Uber: Nur Exekutionsbewilligung, kein Urteil

Dienstag, 31. Juli 2018 | 21:27 Uhr

Der US-Fahrtenvermittler Uber hat am Dienstagabend erklärt, es sei kein Urteil, sondern lediglich eine Exekutionsbewilligung verhängt worden. Wie es zur APA hieß, sei die Einstellung des Betriebs in Wien derzeit kein Thema. Die Funkzentrale Taxi 40100, die Uber in Wien juristisch bekämpft, hatte zuvor mitgeteilt, gegen Uber sei eine erste Strafe von 20.000 Euro verhängt worden.

Laut Uber hat das Exekutionsgericht Wien Innere Stadt lediglich die Strafhöhe bei einem Verstoß bewilligt. Es sei aber nicht geprüft worden, ob tatsächlich ein Verstoß vorliegt, so Uber in einer schriftlichen Stellungnahme. Uber könne sich nun gegen die Strafe wehren. “Ob wir das tun, steht jetzt noch nicht fest, denn wir evaluieren gerade die nächsten Schritte.”

Eine Uber-Sprecherin erklärte: “Wir haben intensiv daran gearbeitet, unsere Prozesse anzupassen, um die Bedingungen des Gerichts zu erfüllen. Wir glauben fest daran, dass Uber eine vielversprechende Zukunft in Österreich hat und möchten uns dafür engagieren, ein langfristig guter Partner für Wien zu sein.”

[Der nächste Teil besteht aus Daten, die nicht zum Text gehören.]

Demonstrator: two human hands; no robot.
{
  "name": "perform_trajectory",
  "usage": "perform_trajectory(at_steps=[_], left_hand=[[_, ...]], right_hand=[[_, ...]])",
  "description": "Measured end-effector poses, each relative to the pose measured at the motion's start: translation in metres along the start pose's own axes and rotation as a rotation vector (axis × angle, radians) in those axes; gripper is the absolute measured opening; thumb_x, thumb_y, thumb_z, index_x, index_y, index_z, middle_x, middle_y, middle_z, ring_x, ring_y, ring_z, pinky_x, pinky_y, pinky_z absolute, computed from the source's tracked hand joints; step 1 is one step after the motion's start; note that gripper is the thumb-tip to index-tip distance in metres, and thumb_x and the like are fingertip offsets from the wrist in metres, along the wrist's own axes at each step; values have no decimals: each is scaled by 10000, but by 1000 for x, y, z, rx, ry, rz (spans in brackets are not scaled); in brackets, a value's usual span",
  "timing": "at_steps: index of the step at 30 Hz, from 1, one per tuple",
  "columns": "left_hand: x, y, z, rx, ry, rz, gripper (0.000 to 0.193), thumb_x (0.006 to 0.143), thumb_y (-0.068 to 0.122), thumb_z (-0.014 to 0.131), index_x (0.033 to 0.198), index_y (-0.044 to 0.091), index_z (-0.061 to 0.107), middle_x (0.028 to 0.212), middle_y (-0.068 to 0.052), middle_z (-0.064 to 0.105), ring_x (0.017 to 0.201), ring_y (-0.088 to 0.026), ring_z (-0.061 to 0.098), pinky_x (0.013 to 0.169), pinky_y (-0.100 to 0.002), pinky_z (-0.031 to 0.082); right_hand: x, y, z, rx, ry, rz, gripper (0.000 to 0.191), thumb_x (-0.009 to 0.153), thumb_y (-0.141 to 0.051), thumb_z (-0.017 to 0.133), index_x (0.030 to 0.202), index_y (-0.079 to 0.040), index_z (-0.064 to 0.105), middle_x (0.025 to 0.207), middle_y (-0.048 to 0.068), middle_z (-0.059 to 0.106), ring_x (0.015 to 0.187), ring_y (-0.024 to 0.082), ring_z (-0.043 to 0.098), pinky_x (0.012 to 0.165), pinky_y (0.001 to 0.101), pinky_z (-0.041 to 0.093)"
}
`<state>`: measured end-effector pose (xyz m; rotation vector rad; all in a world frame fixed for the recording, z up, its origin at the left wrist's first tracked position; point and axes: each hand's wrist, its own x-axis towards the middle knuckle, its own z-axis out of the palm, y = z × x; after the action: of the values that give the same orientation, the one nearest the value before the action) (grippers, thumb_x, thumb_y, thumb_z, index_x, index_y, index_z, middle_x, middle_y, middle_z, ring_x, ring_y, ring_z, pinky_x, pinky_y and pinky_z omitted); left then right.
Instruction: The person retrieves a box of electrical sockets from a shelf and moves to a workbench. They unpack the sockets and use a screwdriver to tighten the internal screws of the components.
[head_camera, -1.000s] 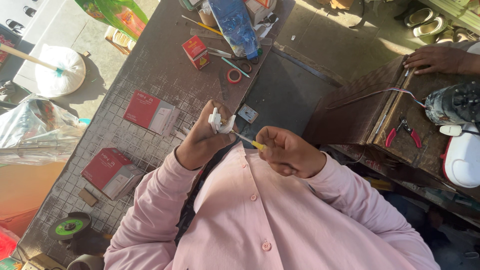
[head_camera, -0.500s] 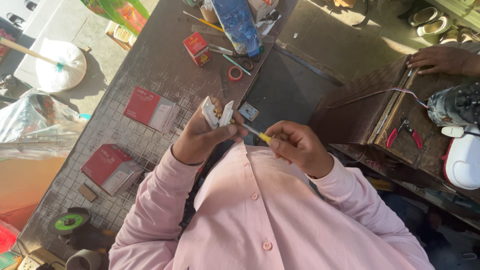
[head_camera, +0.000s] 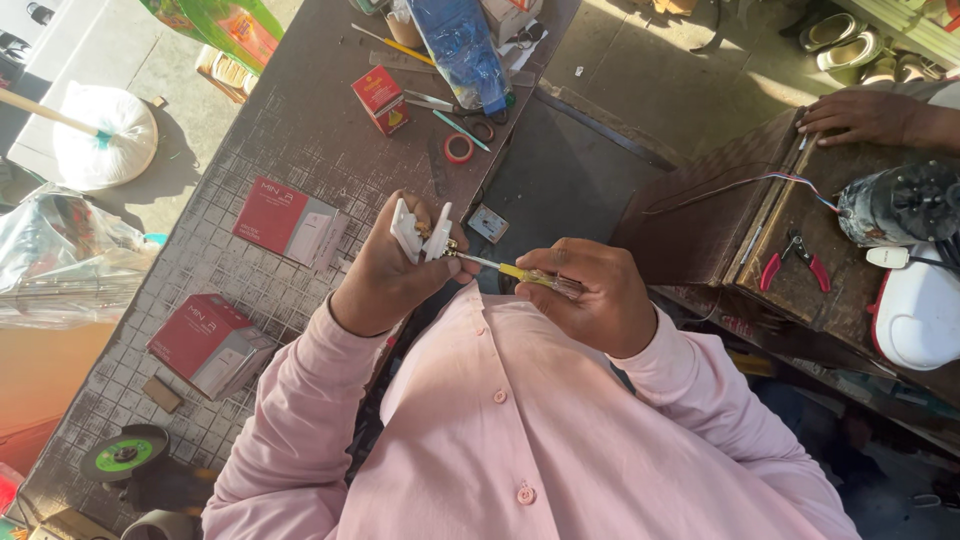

Die Taxizentrale 40100 hatte bei ihrer Klage gegen Uber die Rückkehrpflicht der Mietwagenfahrer ins Treffen geführt. Diese sei in zahlreichen Fällen nicht eingehalten worden, was vor dem Handelsgericht belegt werden konnte, hieß es von der Klägerseite. Uber vertritt allerdings den Standpunkt, dass Mietwagenfahrer nur dann an die Betriebsstätte zurückkehren müssten, wenn nicht bereits ein neuer Auftrag vorliegt, der in der Betriebsstätte eingegangen ist.

Die Taxibranche versucht schon länger, Uber mithilfe von Rechtsmitteln einen Riegel vorzuschieben und erwirkte in der Vergangenheit schon einzelne Etappensiege. Im April hatten rund 1.000 Taxifahrer gegen die Konkurrenz durch Fahrdienstanbieter wie Uber und Taxify protestiert.